Actually you know no such thing. The articles that come from one single source, Bloomberg, stated that Apple FOUND the malicious chips and cancelled their order for 30,000 servers. If that were the case, then Apple would not have been effected.
However, the entire series of facts as laid out by Bloomberg is BOGUS, coming from anonymous sources with no proffer of evidence to back it up except FAKED photographs of chips that are NOT what they claim them to be, but rather other types of electronic parts well recognized by experts in the field. In fact some of the people they quote have come out to say they have been quoted by Bloomberg's reporters OUT OF CONTEXT and with important parts of what they said omitted, such as "This makes no sense." and "There are much easier ways to do this."
Both Amazon and Apple have OFFICIALLY denied they ever found any such thing as Bloomberg claims they found and the history of the two companies' involvement with Supermicro also proves that Bloomberg's claims are complete lies as well. In fact, while Apple did sever its relationship with Supermicro, it did so in the summer of 2016, ONE YEAR after the time that Bloomberg claimed they found bogus chips on the Server motherboards in summer of 2015. Amazon, went ahead and BOUGHT the company that was using Supermicro to make their servers, and it CONTINUED to use Supermicro to make the servers for Amazon. . . for both Amazon Web Serverices and Amazon Prime Video serverces. . . AFTER the 2015 claimed date when Amazon engineers were supposed to have found bogus IC chips on the servers they WERE going to buy from the company and per Bloomberg cancelled the contract. No, Amazon BOUGHT the company three months later, hook line, and Supermicro contract. That is NOT the act of a due diligent company who found major security flaw. For Apple's part, Apple bought almost 7,000 Supermicro servers until Supermicro could not meet the demand due to supplying Amazon's needs because of their expansion. Apple went elsewhere and severed their relationship due to lack of Supermicro's inability to supply the numbers Apple needed for their streaming video service, not because of security concerns. Nothing in this history of the three companies matches Bloomberg's Tall Tale at all.
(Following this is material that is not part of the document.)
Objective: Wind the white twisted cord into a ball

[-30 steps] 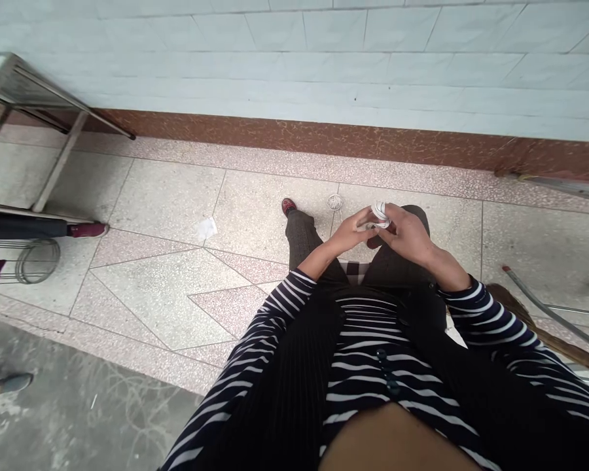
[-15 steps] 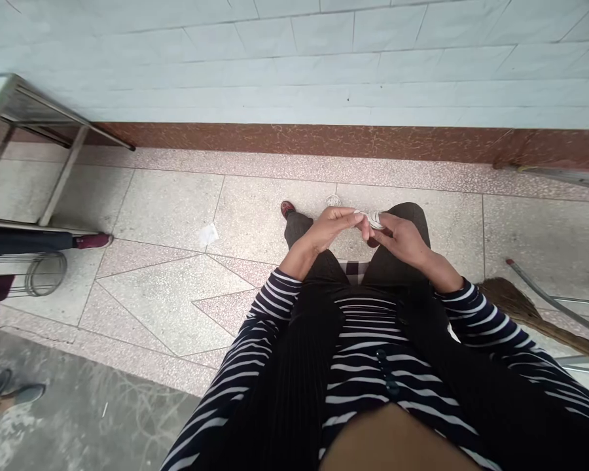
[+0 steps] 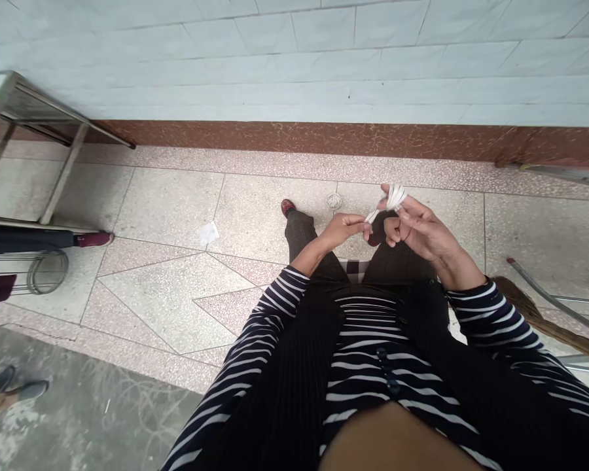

I am not referring to the latest but an older news story from months ago about the 200,000 compromised Cisco routers
What I am talking about is not directly related to the server part but they were discussed ad naseum on LinkedIn and other places where this type of information is regularly discussed and not typical for main stream news pubs.
This then is additive not part of the story you wax on about me being incorrect about. The endeavor servers provided by Apple are a key element in the overall architecture and the chip installed was deliberately done so for behavioral reasons. The same is true of the Cisco routers, I do not make this stuff up it is part of my profession to know and account for in the overall secure architecture my role and solutions require.
As to your last position of this being a big noting it is also being discussed on LinkedIn as a potential security risk and I maintain my interest for the reasons mentioned above. Its validation is still in question, time will tell and if you understand what is going on and you seem to have more than a remedial level of knowledge I hope you would agree that it bears monitoring. The Big Boys have been deep into stuff for years and they do not have clean hands by any measure, at least not to me.